One of these rights is to speak in one's native tongue. However, some linguists believe that the number of world languages could halve over the course of this century. Scholars estimate that more than 9,000 languages died in the past two centuries as the result of wars, epidemics, acts of genocide, and the process of assimilation, "Rossiya" reported on 11 November 2004. Of the almost 7,000 languages living today, half of them can be found in only eight countries of the world; one of these countries is Russia, according to "Rossiya."
Dying Languages
Russia has more than 160 nationalities and 101 languages, according to the 2002 census and the recently released edition of "Ethnologue," a reference work cataloging all of the world's languages. While federal and local policies to promote indigenous languages flourished in the first 10 years after the breakup of the Soviet Union, the population of indigenous peoples in the Russian Federation, and consequently, speakers of its languages have kept declining.
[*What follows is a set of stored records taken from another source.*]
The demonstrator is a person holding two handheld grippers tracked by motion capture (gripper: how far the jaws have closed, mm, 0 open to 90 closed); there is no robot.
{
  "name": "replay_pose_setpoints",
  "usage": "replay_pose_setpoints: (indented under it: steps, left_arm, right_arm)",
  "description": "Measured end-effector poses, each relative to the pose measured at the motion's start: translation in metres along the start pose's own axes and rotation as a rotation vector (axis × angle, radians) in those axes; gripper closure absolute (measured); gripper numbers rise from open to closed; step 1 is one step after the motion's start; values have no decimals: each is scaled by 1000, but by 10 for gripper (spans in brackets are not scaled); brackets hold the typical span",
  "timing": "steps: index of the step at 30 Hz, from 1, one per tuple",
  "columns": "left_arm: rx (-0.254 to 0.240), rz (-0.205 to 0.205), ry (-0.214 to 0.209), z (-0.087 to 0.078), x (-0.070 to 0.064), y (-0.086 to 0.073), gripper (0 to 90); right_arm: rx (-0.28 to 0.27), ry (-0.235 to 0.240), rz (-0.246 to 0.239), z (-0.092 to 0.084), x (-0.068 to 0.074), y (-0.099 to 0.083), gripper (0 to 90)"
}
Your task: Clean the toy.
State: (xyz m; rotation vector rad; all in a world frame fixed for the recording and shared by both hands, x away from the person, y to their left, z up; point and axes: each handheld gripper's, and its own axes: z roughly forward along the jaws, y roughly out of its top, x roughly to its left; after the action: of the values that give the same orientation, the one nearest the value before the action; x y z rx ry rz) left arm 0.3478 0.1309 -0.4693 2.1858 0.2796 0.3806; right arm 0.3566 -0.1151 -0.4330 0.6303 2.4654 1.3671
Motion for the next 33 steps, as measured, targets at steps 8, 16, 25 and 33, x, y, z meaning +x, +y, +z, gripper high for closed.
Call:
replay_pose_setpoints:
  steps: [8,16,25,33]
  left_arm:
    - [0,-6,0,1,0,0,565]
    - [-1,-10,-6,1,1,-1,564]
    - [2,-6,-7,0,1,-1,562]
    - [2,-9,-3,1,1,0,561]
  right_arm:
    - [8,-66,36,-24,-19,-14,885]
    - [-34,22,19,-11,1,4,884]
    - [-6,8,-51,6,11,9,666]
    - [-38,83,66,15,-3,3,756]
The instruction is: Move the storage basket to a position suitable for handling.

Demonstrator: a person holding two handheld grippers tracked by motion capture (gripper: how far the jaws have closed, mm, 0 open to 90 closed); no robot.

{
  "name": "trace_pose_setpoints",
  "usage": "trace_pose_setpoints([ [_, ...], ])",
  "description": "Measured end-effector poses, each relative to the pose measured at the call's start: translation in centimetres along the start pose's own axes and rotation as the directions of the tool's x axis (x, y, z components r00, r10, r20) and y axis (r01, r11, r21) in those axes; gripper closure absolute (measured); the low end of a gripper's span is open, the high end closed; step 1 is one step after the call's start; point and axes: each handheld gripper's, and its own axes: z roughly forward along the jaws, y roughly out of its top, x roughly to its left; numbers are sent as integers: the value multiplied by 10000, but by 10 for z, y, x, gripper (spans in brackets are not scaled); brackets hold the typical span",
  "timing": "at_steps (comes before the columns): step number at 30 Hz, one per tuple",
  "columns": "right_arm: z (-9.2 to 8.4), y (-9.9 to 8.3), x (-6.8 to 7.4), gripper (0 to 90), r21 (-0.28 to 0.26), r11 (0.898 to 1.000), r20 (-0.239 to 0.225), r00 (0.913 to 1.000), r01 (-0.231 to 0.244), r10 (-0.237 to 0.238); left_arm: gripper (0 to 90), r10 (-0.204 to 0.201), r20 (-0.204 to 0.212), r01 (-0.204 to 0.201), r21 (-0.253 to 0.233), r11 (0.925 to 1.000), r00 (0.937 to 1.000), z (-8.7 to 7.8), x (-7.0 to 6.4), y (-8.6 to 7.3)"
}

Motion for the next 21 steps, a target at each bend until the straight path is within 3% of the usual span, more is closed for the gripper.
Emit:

What's more, that trend is expected to continue. While it is hard to generalize about a country as large as Russia, the majority of the languages of the numerically small peoples share at least three common problems. First and foremost, their best speakers are in many cases elderly. The younger generation often speaks Russian better than the language of their ethnic group. Two, there is typically little prestige or economic incentive associated with mastering the indigenous languages. Three, federal and/or local programs designed to promote indigenous language use and instructions are often badly funded or nonexistent.
From 2003-04, only 47.5 percent of the children of the indigenous people of northern Siberia and the far east were actually studying their native language in schools, according to the social-science journal "Sotsis -- sotsiologizheskie issledovaniya" of 24 May 2005. In the southern Siberian republic of Buryatia, just 40 percent of local primary schools offer instruction in Buryatian; all teaching at upper levels are in the Russian language. In the republic of Khakassia in 2002, 35 percent of students in the republican capital of Abakan were studying Khakassian, according to a paper delivered by Tamara Borgoiakova (sic) of Khakassia State University during an international conference in 2002. But offering indigenous languages in schools doesn't necessarily guarantee that students will use them outside of class. Of the percentage of students studying Khakassian in Abakan schools, only 2 percent reported using the language with their parents, 22 percent with their grandparents, and no one reported using it with their friends.